I hadn’t enjoyed my career already for ten years.  But I had convinced myself if the budgets were bigger, if the projects were prestigious, if had more crew, then everything would be better.  But here I was on the bigger, better, prestigious project and it was worse than the little jobs I had been embarrassed about working on.  On the little jobs at least I was creative. Here I had to delegate all the creative aspects of my job in order to be available for meetings, tech scouts and managing personnel.

And was that what my life was going to look like now? Working 16 to 20 hours a day for the rest of my life? Why does film and television have to always be so hard?  Why can’t we work an 8 hour day like most people?  Why is 12 hours the bare minimum?  I had given up so many things already for this career, I had given up having children,  having friends, yoga, and even my own health to step up to the impossible expectations that seemed to be always demanded of film and television production people.  I had kept telling myself it would get better, it would change, and instead it kept getting worse.
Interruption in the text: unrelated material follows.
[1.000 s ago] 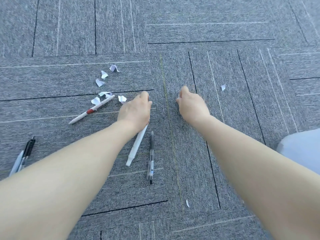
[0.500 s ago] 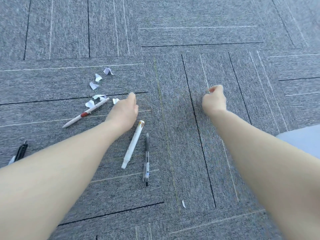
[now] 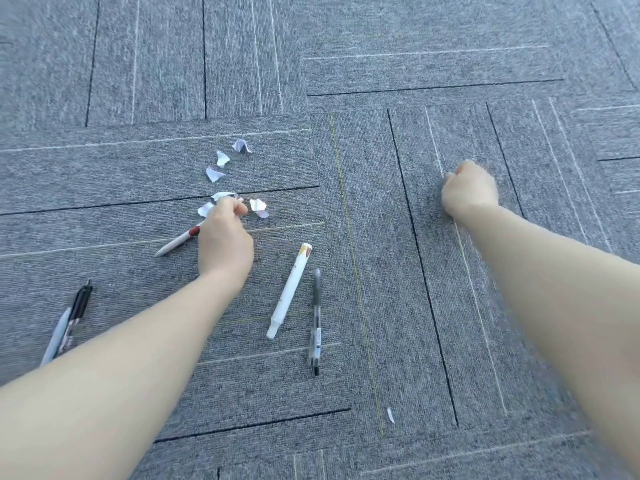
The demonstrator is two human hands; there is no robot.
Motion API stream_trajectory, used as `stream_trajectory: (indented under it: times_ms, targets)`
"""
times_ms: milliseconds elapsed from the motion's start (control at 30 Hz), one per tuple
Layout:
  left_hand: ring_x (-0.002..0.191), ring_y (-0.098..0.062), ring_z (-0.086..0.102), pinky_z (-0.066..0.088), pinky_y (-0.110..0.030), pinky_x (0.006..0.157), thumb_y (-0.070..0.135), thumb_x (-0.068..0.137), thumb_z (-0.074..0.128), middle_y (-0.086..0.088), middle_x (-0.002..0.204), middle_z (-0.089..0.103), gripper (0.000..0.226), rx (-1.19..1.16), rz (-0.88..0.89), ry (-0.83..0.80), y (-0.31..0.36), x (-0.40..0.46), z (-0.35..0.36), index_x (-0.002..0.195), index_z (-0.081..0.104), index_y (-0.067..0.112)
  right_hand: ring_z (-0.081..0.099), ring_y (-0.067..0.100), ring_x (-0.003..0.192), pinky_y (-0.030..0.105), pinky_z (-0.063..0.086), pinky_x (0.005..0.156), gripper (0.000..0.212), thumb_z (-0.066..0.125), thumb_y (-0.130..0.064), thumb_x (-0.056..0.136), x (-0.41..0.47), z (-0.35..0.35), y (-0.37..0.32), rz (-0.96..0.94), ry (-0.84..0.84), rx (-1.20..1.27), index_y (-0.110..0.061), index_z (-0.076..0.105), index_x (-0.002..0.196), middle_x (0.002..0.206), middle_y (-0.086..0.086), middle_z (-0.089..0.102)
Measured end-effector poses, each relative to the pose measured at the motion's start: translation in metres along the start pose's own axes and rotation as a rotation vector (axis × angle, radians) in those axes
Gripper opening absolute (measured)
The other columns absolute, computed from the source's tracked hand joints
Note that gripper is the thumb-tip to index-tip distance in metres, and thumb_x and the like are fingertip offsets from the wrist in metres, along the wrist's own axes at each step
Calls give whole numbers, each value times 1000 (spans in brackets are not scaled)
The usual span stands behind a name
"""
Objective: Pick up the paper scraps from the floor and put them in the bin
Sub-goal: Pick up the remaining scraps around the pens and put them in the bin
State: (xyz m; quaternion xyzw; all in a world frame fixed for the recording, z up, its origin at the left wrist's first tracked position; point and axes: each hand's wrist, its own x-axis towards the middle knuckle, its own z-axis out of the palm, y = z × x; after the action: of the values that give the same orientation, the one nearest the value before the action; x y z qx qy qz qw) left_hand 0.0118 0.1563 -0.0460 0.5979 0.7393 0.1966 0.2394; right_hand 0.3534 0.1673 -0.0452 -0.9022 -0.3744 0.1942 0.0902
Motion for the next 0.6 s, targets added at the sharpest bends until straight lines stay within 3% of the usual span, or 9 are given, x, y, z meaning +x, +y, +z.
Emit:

I knew the expectations of TV and Film would never change.  I would have to change. I would have to change careers.  I would have to take breaks and I would have to say “No.”  And my breaking point was that I had worked so hard for a project that wasn’t even going to be seen.

No, this Film/TV life was never going fulfill me.  I was never going to be made whole by dressing sets. God hadn’t put my on this earth to work so hard decorating imaginary places for imaginary people there must be something else that I could do.  Something I could do and feel good about that wouldn’t leave me sick and exhausted.  I needed to search for that.